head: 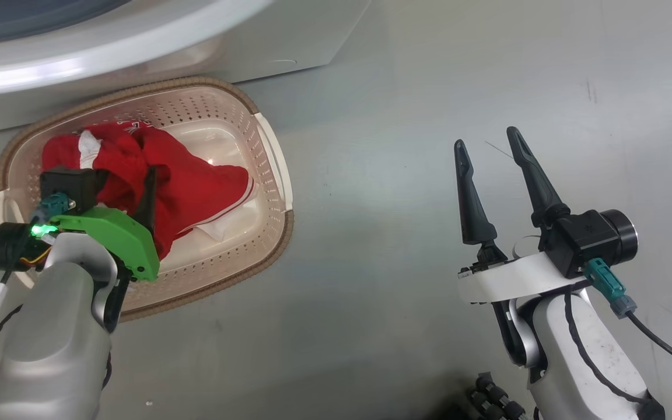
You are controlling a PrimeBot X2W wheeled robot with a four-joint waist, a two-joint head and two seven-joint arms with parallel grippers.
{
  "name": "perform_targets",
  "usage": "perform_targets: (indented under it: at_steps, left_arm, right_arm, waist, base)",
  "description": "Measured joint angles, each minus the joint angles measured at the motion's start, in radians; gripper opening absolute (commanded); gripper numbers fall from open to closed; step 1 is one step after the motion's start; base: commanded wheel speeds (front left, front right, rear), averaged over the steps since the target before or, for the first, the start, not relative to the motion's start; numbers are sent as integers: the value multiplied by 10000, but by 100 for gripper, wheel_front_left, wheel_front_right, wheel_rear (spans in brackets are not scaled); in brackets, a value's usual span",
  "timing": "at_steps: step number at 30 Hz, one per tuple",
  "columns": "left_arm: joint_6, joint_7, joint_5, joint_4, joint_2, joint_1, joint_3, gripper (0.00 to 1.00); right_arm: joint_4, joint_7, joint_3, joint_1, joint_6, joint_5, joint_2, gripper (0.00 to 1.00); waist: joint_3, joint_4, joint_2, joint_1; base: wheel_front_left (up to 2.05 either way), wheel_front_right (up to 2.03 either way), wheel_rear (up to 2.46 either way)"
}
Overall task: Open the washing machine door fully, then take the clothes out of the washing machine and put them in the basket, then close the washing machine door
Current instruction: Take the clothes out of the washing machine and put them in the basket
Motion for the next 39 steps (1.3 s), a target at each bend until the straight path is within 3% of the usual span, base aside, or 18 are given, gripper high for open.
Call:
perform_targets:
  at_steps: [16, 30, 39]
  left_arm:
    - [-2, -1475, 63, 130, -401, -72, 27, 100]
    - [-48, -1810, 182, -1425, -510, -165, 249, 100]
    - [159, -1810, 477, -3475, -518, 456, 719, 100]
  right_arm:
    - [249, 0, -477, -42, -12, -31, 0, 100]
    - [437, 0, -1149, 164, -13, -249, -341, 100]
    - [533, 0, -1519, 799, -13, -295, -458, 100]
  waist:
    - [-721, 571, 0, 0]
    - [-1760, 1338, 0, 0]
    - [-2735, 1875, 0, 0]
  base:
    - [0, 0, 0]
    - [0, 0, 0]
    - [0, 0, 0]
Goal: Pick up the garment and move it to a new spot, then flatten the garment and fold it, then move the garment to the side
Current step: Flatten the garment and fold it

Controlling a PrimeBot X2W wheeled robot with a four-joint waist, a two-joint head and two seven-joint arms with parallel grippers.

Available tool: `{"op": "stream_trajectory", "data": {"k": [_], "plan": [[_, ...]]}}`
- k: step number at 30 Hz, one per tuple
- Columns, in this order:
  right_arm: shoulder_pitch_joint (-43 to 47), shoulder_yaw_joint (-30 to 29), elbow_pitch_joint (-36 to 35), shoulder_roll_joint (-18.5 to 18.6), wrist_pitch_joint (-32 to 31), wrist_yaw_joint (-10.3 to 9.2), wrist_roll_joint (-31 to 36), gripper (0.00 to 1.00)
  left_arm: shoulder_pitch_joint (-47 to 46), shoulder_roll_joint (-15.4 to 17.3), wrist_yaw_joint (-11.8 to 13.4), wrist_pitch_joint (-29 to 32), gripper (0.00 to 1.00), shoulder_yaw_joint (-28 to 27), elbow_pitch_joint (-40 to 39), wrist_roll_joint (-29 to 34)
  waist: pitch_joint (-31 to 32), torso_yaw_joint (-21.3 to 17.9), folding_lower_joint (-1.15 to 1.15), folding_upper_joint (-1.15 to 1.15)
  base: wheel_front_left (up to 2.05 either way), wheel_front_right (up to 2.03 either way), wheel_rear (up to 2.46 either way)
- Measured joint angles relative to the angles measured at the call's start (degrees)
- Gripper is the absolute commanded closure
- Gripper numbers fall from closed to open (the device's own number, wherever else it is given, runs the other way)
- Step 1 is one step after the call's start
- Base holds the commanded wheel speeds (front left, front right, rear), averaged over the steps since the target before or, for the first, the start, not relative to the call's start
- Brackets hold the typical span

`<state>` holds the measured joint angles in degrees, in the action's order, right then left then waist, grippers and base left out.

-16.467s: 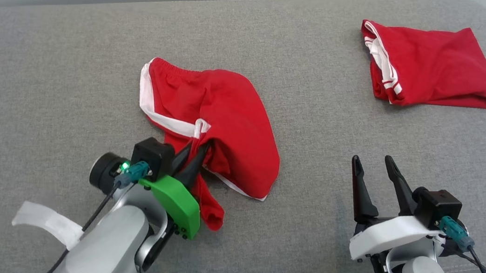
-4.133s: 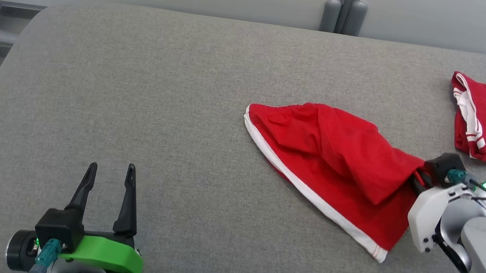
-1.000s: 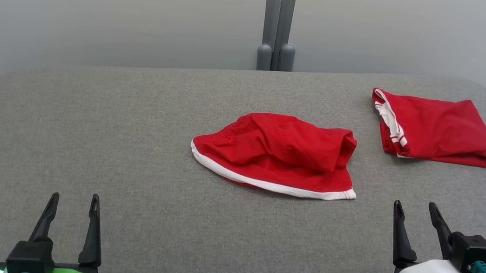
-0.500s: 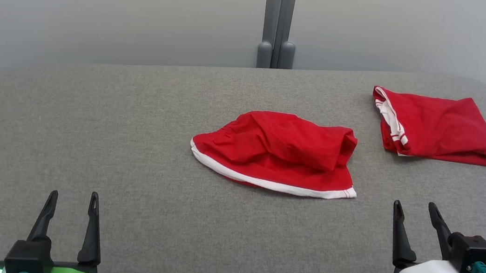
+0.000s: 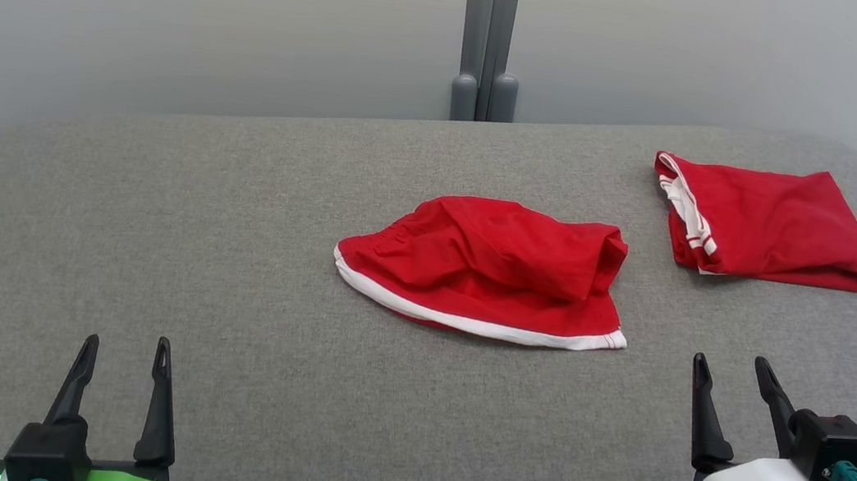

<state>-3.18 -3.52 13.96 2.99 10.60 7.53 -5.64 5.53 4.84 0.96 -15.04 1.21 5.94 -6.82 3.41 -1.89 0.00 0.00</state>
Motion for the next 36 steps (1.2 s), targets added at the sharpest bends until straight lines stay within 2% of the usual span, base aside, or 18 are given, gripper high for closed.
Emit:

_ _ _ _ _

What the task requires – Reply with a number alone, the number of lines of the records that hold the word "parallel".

Problem solution – 2